Score based on rating obtained from design quality form. Scores range from 0 to 13 with higher scores indicating better design quality. NR = not reported.

Individual g-indexes were adjusted for sample size using the modification of the Mantel-Haenzel method.19,22-32 The mean unadjusted g-index for the 11 studies (one effect size per study) was 0.58, (95% CI, 0.22-0.93) compared with a mean of 0.53 (95% CI, 0.21-0.86) when the 38 individual effect sizes were considered as the unit of analysis. The combined results of this analysis suggest that there were no substantial differences between any of the mean values, based on whether the aggregation occurred across the study or the individual effect size. The homogeneity statistic (HT) was computed for the set of g-indexes and indicated that the amount of variability in the collection of g-indexes exceeded that which would have been expected by chance (p<.05). Subsequent procedures were completed using the individual g-indexes as the unit of analysis because it allowed investigation of covariation between outcome (as measured by g-indexes) and other design or study characteristics.

Table 2 contains mean g-indexes for the primary dependent variable (muscle strength) and selected study characteristics including the method of testosterone/DHT administration, whether the design was intention-to-treat, the amount of attrition, and overall design quality. The design quality variable was dichotomized into high and low, based on the design rating system described in the methods section. Studies with a total design rating score of < 10 were rated as low (range of design rating scores 0-13).

Table 2.

Mean effect size values and descriptive statistics for outcome measures and study design characteristics.
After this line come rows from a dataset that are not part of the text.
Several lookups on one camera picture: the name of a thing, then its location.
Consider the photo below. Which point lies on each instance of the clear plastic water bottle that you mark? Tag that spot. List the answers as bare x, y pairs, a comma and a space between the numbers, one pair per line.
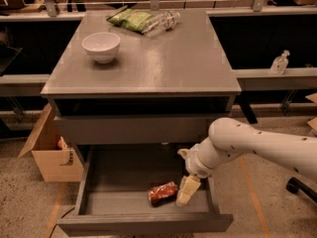
160, 23

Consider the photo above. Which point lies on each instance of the grey metal rail shelf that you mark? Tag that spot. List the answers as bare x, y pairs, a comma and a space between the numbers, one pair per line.
249, 80

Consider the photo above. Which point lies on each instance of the brown cardboard box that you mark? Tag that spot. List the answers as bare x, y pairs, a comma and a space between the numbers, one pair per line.
56, 162

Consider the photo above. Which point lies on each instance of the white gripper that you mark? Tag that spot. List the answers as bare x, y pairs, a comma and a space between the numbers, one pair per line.
194, 165

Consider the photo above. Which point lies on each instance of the grey drawer cabinet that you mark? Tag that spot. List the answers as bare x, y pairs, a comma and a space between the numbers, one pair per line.
180, 72

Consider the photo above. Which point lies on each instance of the closed grey top drawer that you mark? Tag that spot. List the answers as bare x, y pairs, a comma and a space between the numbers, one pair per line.
134, 129

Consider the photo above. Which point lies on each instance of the black office chair base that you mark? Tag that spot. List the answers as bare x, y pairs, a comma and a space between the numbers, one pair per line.
294, 185

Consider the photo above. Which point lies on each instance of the open grey middle drawer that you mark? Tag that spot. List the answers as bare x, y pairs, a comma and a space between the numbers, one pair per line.
113, 195

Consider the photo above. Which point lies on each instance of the white ceramic bowl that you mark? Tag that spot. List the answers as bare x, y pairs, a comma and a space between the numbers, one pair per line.
102, 47

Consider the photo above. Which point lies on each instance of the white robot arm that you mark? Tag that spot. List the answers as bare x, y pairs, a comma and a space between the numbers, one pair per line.
228, 138

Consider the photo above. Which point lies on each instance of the clear hand sanitizer bottle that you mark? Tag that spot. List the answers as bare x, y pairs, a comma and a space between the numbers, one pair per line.
280, 63

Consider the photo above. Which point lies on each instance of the red coke can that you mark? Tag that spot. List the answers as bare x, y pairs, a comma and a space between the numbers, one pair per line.
162, 193

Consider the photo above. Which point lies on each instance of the green chip bag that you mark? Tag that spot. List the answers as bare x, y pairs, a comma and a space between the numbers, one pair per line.
129, 19

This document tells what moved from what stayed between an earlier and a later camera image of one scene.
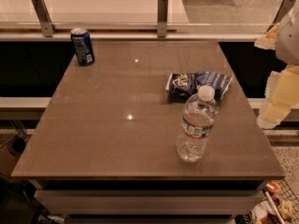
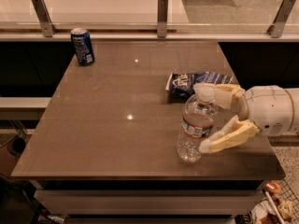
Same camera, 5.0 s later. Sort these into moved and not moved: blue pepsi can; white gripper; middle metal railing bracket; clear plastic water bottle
Moved: white gripper
Not moved: middle metal railing bracket; clear plastic water bottle; blue pepsi can
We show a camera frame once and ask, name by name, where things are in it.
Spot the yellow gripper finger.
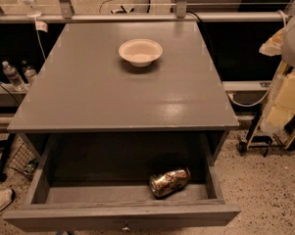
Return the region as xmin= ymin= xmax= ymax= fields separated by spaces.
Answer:
xmin=259 ymin=28 xmax=284 ymax=57
xmin=260 ymin=62 xmax=295 ymax=135

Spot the crushed orange soda can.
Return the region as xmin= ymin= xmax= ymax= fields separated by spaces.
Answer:
xmin=149 ymin=167 xmax=191 ymax=198

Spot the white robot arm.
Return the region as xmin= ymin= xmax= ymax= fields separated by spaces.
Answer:
xmin=259 ymin=15 xmax=295 ymax=135

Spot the open grey top drawer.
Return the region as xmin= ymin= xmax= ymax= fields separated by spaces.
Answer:
xmin=3 ymin=132 xmax=242 ymax=233

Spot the white paper bowl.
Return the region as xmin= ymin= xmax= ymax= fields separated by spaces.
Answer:
xmin=119 ymin=39 xmax=163 ymax=68

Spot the grey wooden cabinet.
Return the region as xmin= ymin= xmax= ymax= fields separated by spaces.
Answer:
xmin=8 ymin=22 xmax=238 ymax=154

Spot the clear water bottle right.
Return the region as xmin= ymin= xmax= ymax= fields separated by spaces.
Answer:
xmin=21 ymin=60 xmax=37 ymax=84

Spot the clear water bottle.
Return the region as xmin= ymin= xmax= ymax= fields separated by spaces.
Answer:
xmin=21 ymin=60 xmax=37 ymax=84
xmin=2 ymin=61 xmax=25 ymax=92

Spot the white webcam on stand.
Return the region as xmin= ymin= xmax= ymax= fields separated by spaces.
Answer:
xmin=21 ymin=0 xmax=41 ymax=20

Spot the clear water bottle left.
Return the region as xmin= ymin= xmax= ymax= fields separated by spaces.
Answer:
xmin=2 ymin=61 xmax=25 ymax=92

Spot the white cable right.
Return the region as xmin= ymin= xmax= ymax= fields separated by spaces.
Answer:
xmin=227 ymin=61 xmax=283 ymax=109

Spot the metal frame rail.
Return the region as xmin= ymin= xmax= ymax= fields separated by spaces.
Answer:
xmin=0 ymin=11 xmax=290 ymax=24

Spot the yellow wooden frame cart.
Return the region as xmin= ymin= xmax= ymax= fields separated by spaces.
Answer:
xmin=237 ymin=111 xmax=295 ymax=157

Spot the black wire basket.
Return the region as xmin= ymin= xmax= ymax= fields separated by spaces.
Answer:
xmin=8 ymin=143 xmax=39 ymax=179

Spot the black cable left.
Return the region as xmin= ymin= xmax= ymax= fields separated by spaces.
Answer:
xmin=0 ymin=78 xmax=22 ymax=107
Variable N of Effect Sizes Mean Effect Size SE 95% CI
Strength
    Upper extremity 17 0.47 0.17 0.12-0.84
    Lower extremity 20 0.63 0.31 0.03-1.28
    Total body 1 0.54 NA NA
Method of Admin.
    Topical 16 0.26 0.08 0.08-0.42
    Injection 18 0.95 0.30 0.33-1.58
    Oral 4 −0.21  0.38 −1.40-1.02
Attrition
    0 12 1.27 0.41 0.36-2.18
    1-10% 11 0.33 0.12 0.07-0.59
    >10% 15 0.10 0.12 −0.15-0.36
Intention to treat
    Yes 13 0.15 0.13 −0.13-0.43
    No 20 0.89 0.27 0.32-1.46
    Unknown 5 0.39 0.14 0.01-0.79

Design Quality*
    High 11 0.30 0.07 0.13-0.46
    Low 27 0.64 0.22 0.17-1.09
*

High = Overall design quality score of 10 or above; Low = overall design quality score of < 10. Range of scores 0 to 13.

Examination of g-indexes for muscle strength indicates that the effect sizes were in the small to medium range and were larger (mean gi = 0.63) for measures of lower extremity muscle strength. One investigation22 reported a measure of “total body strength” defined as the sum of 6; one repetition maximum weight-lifting exercises involving four upper body and two lower body movements (gi = 0.54). There was a substantial difference in mean g-index by method of administration with application by injection producing a g-index of 0.95 (95% CI, 0.33-1.58), compared to g-indexes of 0.26 (95% CI, 0.08-0.42) and −0.21 (95% CI, −1.40-1.20), respectively, for topical and oral administration of testosterone.
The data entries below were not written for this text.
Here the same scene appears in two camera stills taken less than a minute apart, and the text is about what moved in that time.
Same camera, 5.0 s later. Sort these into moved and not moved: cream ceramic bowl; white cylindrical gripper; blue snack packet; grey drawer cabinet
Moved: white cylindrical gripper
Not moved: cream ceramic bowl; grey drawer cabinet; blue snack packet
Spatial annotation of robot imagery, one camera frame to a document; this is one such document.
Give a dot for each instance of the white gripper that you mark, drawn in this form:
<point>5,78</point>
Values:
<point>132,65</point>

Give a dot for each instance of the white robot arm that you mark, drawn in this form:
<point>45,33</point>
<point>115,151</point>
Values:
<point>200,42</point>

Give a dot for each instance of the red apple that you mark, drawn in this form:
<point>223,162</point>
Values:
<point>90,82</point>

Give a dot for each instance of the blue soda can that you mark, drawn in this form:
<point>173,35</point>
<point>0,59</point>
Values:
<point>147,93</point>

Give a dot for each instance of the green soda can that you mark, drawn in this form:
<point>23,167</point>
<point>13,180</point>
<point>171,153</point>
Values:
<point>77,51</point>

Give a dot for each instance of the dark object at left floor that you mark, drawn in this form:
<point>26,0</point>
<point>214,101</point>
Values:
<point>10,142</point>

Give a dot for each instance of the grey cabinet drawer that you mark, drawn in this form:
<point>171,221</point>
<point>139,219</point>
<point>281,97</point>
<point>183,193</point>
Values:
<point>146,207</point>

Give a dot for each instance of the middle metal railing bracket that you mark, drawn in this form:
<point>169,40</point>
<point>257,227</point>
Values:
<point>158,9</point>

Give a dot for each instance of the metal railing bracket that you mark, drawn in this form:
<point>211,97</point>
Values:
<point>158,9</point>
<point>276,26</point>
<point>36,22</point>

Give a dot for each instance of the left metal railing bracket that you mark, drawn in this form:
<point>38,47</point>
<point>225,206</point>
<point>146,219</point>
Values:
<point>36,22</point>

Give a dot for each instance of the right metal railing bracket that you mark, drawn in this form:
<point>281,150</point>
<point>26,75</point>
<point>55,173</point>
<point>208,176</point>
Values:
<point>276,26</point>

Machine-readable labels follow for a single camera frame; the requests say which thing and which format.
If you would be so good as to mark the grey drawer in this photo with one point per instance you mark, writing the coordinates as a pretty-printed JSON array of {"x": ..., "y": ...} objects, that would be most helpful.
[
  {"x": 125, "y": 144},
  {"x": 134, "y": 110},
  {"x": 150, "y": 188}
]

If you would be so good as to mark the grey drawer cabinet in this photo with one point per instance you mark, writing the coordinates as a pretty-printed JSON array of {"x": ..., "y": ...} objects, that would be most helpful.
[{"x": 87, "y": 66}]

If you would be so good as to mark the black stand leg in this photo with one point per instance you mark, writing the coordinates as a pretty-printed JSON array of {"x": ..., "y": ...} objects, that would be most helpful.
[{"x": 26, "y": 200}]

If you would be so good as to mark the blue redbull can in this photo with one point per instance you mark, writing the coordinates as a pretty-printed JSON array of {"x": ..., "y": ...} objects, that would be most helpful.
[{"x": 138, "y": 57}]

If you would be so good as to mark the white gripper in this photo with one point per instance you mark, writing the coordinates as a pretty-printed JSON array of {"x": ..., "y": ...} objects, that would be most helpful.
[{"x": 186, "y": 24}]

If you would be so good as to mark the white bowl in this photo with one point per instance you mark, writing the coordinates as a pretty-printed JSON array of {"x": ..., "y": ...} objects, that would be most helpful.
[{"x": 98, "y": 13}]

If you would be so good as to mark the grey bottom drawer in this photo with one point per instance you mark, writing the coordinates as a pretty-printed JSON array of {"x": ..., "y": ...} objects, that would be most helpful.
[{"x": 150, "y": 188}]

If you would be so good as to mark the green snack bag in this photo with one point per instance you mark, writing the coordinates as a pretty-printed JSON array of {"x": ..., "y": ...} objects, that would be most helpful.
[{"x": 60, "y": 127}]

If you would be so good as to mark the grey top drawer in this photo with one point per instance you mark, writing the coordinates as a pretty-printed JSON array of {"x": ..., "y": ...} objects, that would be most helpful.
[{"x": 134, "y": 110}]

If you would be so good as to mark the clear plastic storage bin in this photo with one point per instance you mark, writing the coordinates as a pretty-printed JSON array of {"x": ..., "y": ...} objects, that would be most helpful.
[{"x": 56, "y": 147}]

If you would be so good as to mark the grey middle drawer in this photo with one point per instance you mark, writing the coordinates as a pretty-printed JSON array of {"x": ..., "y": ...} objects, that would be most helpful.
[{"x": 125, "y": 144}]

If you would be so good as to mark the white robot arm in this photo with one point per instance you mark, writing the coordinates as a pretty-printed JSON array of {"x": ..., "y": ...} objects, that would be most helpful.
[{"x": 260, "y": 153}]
The remaining variables in Table 2 examine the relationship between g-index and study design. A strong relationship was found between mean g-index and subject attrition. The g-index values ranged from a mean of 1.27 for studies with no attrition to 0.10 for subjects reporting attrition levels > 10%. Studies using an intention-to-treat design and analysis also reported substantially smaller g-indexes than studies not using an intention-to-treat design. Finally, trials rated as high quality were associated with a smaller mean g-index (0.30) than those with a lower quality design rating (0.64).
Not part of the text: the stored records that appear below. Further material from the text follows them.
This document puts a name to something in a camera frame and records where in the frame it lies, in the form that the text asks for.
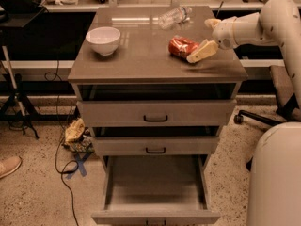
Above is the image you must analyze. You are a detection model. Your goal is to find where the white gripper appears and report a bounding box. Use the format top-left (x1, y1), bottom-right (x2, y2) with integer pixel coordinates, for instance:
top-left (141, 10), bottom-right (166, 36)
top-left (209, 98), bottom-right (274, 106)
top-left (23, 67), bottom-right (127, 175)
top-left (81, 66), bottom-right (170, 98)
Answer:
top-left (186, 16), bottom-right (240, 63)

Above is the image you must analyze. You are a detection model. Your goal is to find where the red coke can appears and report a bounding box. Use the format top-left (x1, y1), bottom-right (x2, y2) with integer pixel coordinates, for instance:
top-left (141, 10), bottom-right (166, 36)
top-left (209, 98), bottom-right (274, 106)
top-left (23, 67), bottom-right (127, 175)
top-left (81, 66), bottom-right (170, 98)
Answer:
top-left (168, 36), bottom-right (199, 59)

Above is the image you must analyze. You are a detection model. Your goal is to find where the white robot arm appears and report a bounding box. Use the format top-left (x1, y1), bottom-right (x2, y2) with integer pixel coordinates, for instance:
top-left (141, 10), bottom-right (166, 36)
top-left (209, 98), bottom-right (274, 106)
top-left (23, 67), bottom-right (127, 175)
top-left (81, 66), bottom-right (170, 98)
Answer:
top-left (187, 0), bottom-right (301, 226)

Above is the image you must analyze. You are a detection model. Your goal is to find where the grey top drawer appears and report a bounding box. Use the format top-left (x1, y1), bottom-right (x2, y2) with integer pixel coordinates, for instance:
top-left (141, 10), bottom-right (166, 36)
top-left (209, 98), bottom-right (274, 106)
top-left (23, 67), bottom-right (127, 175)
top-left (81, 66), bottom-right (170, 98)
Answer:
top-left (77, 100), bottom-right (236, 127)

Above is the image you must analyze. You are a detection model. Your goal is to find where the grey drawer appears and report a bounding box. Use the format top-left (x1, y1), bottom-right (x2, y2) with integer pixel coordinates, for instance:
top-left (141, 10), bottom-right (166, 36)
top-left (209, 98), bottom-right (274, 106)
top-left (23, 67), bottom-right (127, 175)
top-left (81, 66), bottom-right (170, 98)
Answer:
top-left (77, 100), bottom-right (236, 127)
top-left (92, 136), bottom-right (219, 156)
top-left (91, 155), bottom-right (220, 226)

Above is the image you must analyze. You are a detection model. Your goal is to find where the grey drawer cabinet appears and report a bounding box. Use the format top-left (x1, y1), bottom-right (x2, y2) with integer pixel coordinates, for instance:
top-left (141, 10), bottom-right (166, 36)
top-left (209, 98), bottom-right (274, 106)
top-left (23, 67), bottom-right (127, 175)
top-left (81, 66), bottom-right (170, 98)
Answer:
top-left (67, 6), bottom-right (249, 226)

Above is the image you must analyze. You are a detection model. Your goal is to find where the grey middle drawer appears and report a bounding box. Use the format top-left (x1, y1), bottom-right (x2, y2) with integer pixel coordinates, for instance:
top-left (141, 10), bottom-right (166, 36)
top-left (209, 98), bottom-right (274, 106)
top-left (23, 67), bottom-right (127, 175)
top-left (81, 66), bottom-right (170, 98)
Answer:
top-left (92, 136), bottom-right (219, 156)

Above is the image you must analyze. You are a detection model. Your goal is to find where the grey bottom drawer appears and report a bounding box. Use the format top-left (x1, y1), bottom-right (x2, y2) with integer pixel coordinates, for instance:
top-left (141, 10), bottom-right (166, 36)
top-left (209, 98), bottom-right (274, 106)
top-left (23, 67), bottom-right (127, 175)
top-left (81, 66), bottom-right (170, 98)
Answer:
top-left (91, 155), bottom-right (220, 226)

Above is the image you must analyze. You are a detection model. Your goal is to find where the clear plastic water bottle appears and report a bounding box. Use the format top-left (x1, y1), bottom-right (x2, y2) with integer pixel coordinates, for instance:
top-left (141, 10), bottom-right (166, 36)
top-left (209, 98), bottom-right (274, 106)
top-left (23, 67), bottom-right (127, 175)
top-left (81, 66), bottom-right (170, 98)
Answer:
top-left (158, 6), bottom-right (192, 29)

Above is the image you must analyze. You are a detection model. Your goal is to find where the white ceramic bowl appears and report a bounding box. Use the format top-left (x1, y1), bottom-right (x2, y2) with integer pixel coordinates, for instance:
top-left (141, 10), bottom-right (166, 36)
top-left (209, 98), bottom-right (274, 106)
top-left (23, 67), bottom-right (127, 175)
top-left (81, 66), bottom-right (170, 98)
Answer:
top-left (86, 26), bottom-right (121, 56)

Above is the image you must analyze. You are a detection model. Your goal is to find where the black office chair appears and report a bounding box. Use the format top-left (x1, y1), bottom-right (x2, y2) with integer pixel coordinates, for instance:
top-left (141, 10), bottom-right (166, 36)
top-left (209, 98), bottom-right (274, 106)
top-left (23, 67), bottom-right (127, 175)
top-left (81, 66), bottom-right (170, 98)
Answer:
top-left (233, 65), bottom-right (301, 126)

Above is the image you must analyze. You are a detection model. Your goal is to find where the yellow snack bag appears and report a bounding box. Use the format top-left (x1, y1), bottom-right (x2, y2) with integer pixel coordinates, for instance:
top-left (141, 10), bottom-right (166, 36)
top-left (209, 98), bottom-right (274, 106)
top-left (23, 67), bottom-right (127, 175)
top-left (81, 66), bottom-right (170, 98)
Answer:
top-left (65, 118), bottom-right (85, 142)

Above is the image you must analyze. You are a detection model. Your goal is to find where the dark patterned snack bag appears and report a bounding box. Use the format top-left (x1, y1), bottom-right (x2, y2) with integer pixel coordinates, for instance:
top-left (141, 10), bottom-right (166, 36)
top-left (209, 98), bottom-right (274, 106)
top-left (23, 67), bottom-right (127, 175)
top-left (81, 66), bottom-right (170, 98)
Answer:
top-left (63, 136), bottom-right (94, 153)

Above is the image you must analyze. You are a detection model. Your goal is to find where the black tripod stand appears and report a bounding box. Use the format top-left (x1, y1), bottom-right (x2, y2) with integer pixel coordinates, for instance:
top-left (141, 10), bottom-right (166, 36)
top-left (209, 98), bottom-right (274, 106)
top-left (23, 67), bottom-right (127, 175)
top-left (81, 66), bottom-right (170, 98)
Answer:
top-left (0, 0), bottom-right (46, 138)

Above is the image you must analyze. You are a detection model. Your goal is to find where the tan shoe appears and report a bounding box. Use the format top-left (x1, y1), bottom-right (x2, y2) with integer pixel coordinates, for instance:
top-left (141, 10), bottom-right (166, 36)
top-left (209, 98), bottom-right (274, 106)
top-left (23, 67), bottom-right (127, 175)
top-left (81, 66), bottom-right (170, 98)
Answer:
top-left (0, 156), bottom-right (23, 179)

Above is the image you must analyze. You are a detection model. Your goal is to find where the black floor cable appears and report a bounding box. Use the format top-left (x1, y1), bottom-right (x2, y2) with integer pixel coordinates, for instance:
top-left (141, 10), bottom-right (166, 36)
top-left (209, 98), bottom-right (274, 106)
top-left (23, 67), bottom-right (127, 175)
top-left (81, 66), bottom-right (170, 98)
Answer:
top-left (43, 59), bottom-right (80, 226)

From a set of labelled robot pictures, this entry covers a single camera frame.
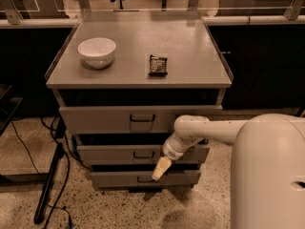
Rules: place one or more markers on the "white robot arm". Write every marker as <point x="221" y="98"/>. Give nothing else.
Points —
<point x="267" y="170"/>

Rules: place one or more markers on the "dark snack packet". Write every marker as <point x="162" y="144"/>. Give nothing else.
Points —
<point x="158" y="66"/>

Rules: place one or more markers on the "black power strip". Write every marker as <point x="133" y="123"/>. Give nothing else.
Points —
<point x="42" y="203"/>

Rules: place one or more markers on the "grey bottom drawer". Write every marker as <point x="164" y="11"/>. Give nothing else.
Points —
<point x="143" y="179"/>

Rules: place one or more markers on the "grey drawer cabinet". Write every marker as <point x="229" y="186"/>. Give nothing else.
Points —
<point x="196" y="72"/>

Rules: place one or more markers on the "grey top drawer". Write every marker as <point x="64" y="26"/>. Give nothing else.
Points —
<point x="129" y="119"/>

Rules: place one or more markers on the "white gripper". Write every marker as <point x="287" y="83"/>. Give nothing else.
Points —
<point x="172" y="151"/>

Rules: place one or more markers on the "grey drawer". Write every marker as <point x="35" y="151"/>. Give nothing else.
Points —
<point x="143" y="179"/>
<point x="135" y="154"/>
<point x="129" y="119"/>

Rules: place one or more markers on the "dark side table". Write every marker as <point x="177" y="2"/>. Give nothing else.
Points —
<point x="8" y="106"/>

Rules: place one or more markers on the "white bowl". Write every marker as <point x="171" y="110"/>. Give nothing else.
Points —
<point x="97" y="52"/>
Additional information on the relationship between study quality and g-index was obtained by generating a funnel plot of g-indexes (x-axis) plotted against the g-index standard error (y-axis). Funnel plots are a visual tool for investigating publication and other bias in meta-analysis.33 They are simple scatterplots of the treatment effects estimated from individual studies (horizontal axis) against a measure of study size or variability (vertical axis). The name “funnel plot” is based on the precision in the estimation of the underlying treatment effect increasing as the sample size and or variability of component studies increases. Therefore, in the absence of bias, results from small studies will scatter widely at the bottom of the graph, with the spread narrowing among larger studies. Examination of Figure 2 reveals that larger g-indexes are associated with greater standard error. Four studies with the largest g-indexes were among the investigations with the largest standard error values. Sensitivity analysis revealed that the overall mean g-index decreased substantially when the Ferrando et al.25 study was removed. The mean g-index decreased from 0.53 to 0.23 (CI95% = 0.09, 0.38) (median = 0.20). The relationship between g-indexes and design characteristics remained similar, but the magnitude of the relationship decreased, although it remained statistically significant (p < .05).

Figure 2.

Figure 2

Funnel plot examining relationship between effect size (g-index) and standard error in 38 effect size values comparing androgen treatment to placebo in men > 65 years of age. Plot shows that studies with largest standard errors tend to be associated with larger effect sizes (g-indexes).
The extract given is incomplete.